[Dataset excerpts]
---
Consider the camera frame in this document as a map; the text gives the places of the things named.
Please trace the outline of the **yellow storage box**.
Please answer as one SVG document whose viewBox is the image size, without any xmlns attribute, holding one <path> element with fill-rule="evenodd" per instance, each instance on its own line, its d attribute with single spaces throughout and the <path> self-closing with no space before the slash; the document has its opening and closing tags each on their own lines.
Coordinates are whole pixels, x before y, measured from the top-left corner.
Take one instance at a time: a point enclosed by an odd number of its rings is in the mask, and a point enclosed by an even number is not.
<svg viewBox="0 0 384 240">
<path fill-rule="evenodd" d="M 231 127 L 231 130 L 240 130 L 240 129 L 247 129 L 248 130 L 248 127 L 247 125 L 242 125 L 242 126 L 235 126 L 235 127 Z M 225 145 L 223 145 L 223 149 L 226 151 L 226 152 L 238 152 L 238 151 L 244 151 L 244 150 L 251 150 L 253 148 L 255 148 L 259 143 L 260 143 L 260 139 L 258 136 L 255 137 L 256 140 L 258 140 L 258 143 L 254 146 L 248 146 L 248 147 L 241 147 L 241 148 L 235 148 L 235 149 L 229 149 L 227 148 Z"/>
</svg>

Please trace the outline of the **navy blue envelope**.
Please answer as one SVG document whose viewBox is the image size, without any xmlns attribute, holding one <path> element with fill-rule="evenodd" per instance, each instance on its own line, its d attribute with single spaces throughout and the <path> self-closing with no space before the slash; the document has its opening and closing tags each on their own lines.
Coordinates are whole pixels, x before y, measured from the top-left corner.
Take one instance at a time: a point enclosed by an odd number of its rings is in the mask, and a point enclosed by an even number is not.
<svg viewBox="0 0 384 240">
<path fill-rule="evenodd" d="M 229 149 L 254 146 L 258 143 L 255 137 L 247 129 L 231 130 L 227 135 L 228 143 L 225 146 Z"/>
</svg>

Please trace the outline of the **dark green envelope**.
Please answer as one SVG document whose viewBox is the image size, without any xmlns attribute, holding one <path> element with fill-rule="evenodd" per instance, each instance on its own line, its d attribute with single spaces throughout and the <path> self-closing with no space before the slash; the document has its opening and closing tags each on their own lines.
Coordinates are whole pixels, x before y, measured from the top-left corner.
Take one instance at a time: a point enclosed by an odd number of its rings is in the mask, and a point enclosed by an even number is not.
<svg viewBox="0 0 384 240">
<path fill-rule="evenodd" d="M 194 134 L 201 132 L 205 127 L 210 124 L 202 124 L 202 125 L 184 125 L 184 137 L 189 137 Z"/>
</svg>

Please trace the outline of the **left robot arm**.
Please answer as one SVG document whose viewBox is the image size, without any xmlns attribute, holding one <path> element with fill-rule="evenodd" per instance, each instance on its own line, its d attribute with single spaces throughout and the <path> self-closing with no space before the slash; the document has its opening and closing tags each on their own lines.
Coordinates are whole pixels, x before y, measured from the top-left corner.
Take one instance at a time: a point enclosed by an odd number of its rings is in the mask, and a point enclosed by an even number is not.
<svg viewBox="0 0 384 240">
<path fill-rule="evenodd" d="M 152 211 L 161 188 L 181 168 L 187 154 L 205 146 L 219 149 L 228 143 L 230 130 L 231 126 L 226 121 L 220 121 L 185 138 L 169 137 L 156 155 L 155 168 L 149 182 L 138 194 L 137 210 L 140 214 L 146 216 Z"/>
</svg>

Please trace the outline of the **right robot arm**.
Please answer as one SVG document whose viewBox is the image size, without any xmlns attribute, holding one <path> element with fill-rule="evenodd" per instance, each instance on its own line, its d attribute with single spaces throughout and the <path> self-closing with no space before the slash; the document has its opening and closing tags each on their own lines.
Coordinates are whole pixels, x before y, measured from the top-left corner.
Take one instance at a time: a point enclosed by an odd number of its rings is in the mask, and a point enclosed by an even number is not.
---
What is expected –
The total wanted is the number of lines in the entries above that contain "trace". Give it alone.

Written solution –
5